For this exercise, please reproduce the records below word for word, from the first line through the line with "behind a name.".

_EXTRACTED INFORMATION_:
# # # #
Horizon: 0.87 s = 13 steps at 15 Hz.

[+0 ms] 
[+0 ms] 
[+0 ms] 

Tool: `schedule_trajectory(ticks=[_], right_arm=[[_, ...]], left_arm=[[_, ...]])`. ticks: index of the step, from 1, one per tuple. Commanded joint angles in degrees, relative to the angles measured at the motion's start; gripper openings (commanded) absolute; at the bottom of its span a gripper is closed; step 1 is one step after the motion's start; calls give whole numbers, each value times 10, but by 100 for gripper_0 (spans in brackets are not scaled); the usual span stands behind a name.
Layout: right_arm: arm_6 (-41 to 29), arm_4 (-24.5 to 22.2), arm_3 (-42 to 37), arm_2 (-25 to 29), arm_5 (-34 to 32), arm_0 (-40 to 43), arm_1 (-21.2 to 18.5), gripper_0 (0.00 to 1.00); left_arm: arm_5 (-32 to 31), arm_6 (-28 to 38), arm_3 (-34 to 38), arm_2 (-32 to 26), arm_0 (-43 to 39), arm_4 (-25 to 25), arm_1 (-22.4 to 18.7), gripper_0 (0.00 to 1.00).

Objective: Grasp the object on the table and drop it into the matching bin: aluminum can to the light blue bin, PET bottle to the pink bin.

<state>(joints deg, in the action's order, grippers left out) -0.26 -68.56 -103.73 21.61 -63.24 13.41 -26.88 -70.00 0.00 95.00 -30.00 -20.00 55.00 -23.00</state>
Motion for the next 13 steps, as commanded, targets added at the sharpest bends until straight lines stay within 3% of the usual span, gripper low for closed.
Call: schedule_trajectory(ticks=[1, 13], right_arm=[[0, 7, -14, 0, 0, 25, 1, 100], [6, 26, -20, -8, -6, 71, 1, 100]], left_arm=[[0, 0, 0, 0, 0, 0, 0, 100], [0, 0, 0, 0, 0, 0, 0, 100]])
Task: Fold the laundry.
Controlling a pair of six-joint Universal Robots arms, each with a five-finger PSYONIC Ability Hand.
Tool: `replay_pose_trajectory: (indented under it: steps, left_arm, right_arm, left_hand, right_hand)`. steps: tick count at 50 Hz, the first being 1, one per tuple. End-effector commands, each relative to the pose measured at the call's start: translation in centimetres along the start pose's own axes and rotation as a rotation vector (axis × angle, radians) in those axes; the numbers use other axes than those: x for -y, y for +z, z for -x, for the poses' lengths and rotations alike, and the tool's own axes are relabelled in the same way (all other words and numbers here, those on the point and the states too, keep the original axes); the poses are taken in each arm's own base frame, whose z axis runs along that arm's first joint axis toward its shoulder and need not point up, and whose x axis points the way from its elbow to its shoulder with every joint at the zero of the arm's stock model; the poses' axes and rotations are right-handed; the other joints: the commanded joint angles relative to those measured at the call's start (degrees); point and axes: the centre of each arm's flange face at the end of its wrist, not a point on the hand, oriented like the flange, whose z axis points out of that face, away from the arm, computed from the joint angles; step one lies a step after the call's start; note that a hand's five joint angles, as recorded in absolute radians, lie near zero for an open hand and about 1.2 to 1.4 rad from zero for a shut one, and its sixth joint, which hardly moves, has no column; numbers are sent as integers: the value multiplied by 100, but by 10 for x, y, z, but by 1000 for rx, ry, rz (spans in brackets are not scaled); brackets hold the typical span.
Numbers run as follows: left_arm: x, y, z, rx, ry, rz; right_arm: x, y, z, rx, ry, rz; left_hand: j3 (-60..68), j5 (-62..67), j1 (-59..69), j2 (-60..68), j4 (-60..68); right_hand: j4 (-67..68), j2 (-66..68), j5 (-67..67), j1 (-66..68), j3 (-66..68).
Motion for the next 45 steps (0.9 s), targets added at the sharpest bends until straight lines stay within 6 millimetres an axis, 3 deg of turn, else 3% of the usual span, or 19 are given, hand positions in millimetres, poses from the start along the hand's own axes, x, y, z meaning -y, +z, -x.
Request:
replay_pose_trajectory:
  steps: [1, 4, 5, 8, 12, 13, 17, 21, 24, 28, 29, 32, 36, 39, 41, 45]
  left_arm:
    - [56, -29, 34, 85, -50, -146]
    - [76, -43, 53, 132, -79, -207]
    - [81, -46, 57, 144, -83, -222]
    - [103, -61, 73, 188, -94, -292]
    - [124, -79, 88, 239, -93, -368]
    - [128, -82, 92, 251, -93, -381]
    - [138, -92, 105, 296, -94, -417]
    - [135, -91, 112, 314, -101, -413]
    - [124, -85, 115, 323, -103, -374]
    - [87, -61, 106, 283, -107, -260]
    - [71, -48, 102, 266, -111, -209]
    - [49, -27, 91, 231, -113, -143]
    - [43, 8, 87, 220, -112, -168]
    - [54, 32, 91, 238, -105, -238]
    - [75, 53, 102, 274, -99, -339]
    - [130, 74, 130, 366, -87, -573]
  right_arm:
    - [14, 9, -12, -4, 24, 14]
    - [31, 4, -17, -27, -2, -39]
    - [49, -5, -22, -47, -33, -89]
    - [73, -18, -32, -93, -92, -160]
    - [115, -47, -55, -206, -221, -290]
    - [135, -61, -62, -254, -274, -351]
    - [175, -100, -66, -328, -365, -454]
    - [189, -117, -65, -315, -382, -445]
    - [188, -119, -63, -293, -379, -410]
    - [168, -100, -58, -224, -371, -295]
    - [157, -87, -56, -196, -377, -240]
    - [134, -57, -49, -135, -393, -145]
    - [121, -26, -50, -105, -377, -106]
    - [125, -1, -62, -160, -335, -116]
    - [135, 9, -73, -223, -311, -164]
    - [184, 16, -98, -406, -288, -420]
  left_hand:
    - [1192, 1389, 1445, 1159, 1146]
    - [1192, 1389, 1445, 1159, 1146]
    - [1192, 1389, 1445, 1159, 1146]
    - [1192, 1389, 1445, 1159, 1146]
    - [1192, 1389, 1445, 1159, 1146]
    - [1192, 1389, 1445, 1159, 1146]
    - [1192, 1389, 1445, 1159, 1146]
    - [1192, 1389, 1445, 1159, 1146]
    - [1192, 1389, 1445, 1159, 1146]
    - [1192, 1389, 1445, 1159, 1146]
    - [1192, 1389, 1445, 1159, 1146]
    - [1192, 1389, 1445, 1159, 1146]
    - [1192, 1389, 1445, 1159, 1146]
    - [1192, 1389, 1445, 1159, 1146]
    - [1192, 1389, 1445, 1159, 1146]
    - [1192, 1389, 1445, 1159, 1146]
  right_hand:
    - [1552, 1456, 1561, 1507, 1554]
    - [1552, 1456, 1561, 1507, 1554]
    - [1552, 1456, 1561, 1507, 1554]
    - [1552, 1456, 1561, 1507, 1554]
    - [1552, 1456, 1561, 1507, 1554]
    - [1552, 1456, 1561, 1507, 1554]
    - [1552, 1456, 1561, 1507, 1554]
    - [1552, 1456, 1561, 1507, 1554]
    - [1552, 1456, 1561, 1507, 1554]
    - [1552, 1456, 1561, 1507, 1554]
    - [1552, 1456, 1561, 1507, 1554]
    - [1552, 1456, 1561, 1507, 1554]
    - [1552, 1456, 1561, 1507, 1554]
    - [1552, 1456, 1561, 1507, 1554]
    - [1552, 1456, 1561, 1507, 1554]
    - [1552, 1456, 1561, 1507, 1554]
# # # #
_OUTPUT FOR THIS EXERCISE_:
Horizon: 0.87 s = 13 steps at 15 Hz.

[+0 ms] 
[+0 ms] 
[+0 ms] 

Tool: `schedule_trajectory(ticks=[_], right_arm=[[_, ...]], left_arm=[[_, ...]])`. ticks: index of the step, from 1, one per tuple. Commanded joint angles in degrees, relative to the angles measured at the motion's start; gripper openings (commanded) absolute; at the bottom of its span a gripper is closed; step 1 is one step after the motion's start; calls give whole numbers, each value times 10, but by 100 for gripper_0 (spans in brackets are not scaled); the usual span stands behind a name.

Nothing else belongs to this exercise.